Define success by the fish caught. The boats we used were dirty and utilitarian. They were essentially fishing poles with motors. The guide’s clothes were not very attractive, either. Dirty tennis shoes and jeans. His sole purpose was to catch as many fish as possible. He gave no thought to impressing the other fishermen, but only the fish. His boat wasn’t built for the fishermen, but for the fish.

Our guide had a passion for catching fish. If we let a fish bite without setting the hook and reeling it in, he would fuss at us, jump over to the pole, and set the hook for us. He couldn’t stand to see us miss a fish. He defined success by fish, nothing less.

Does any of this apply to us?

Conclusion

Our church has stated that we will engage the servants in ministry which is:

Kingdom-centered, cooperating with believers to make disciples of all nations.

Relational, taking the gospel to our community through personal interaction.

Need-based, discovering and responding to ministry opportunities.

Compelling, enabling believers to utilize their gifts and ministry calling as the Spirit leads.

But just because we’ve said it doesn’t make it so. Ultimately the question is personal. Are you in the boat? Using bait which works? Paying the price of success? Working with other fishermen? Passionate about catching fish?

Just one can change the world.

Mr. Fleming was but a poor Scottish farmer. One day while working in the fields he heard a cry for help from a nearby bog. There he found a terrified boy, waist deep in black muck, screaming and trying to free himself. Farmer Fleming saved the boy from what could have been a slow and terrifying death.

The next day a fancy carriage pulled up to the Scotsman’s sparse house. An elegantly dressed nobleman stepped out and introduced himself as the father of the boy Fleming had saved. “I want to repay you,” he said. “You saved my son’s life.” But Fleming refused.

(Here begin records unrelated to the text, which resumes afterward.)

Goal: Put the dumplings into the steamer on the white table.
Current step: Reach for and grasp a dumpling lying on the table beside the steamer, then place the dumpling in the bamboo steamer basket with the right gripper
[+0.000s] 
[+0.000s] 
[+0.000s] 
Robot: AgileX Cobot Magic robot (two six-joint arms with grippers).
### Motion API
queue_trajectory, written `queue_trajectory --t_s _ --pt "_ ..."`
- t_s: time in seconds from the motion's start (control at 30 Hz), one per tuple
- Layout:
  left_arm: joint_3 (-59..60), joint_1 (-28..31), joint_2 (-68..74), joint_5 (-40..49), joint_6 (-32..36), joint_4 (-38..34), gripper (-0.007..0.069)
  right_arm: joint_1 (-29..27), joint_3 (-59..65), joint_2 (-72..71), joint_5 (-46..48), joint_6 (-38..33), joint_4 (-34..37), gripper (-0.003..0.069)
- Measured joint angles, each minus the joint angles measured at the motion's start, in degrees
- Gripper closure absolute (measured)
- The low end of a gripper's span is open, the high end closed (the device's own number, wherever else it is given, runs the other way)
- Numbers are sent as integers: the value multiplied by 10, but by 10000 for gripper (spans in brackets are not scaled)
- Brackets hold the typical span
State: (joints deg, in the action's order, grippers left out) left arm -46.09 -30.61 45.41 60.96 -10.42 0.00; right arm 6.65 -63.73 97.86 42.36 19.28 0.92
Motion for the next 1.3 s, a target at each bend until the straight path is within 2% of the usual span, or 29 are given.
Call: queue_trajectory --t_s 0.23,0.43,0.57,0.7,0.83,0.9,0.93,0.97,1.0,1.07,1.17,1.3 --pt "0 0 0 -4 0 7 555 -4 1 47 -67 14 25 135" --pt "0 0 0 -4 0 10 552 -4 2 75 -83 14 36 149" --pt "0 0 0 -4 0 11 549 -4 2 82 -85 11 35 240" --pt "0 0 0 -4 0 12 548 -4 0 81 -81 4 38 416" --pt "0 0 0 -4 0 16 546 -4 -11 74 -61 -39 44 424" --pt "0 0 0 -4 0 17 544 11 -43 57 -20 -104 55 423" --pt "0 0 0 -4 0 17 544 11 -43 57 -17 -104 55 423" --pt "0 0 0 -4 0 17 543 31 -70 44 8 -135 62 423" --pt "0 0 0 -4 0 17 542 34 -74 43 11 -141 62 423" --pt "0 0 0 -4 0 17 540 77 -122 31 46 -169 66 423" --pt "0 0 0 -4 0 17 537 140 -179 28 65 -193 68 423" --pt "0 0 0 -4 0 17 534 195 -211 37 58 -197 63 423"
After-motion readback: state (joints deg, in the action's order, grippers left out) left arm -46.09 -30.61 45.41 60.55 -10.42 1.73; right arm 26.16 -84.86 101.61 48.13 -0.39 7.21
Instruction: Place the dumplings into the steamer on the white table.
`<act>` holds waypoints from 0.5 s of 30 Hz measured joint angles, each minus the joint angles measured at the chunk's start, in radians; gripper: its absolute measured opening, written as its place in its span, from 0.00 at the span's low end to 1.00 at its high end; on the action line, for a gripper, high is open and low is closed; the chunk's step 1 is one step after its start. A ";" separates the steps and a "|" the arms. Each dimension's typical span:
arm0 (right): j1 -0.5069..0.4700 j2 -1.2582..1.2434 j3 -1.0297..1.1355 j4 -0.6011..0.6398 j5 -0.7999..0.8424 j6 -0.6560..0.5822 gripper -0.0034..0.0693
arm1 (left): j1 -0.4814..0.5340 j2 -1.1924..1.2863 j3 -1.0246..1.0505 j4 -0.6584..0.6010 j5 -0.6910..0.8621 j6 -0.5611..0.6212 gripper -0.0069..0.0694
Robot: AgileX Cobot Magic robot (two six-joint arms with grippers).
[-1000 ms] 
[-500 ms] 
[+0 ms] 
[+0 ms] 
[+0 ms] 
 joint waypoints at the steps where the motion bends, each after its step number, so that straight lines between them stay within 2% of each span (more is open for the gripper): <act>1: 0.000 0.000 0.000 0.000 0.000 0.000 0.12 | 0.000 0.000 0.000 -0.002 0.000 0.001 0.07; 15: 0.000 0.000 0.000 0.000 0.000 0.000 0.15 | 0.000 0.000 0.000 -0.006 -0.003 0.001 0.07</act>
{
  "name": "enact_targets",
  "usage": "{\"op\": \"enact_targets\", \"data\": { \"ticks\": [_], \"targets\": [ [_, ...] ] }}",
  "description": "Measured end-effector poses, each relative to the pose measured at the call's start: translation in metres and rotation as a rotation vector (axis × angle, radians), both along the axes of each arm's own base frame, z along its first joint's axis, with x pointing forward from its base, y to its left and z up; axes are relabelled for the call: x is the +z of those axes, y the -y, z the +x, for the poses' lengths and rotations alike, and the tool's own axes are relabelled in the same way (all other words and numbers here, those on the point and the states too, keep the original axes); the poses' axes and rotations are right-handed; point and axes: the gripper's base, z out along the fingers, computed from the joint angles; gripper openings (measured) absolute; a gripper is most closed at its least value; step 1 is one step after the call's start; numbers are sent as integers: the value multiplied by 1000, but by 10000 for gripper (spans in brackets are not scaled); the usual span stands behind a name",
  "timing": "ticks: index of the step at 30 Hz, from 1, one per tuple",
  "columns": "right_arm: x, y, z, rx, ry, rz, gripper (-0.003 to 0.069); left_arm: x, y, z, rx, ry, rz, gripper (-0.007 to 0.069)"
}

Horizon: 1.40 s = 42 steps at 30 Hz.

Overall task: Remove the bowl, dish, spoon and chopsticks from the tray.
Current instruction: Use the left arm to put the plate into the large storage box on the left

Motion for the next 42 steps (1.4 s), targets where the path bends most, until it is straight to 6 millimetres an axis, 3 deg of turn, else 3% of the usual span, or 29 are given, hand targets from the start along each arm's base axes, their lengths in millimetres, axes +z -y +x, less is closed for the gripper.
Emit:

At that moment the farmer’s own son came to the door of their house. “Is that your son?” the nobleman asked. “Yes,” Fleming said. “I’ll make you a deal. Let me take him and give him a good education. If the lad is anything like his father, he’ll grow to be a man you can be proud of.” And indeed he did.

Farmer Fleming’s son graduated from St. Mary’s Hospital Medical School in London, and became known throughout the world as Sir Alexander Fleming, the discoverer of penicillin. Years later, the nobleman’s son was stricken with pneumonia. What saved him? Penicillin. The name of the nobleman? Lord Randolph Churchill. His son’s name? Sir Winston Churchill.

What happens when you care about someone? You change the world forever.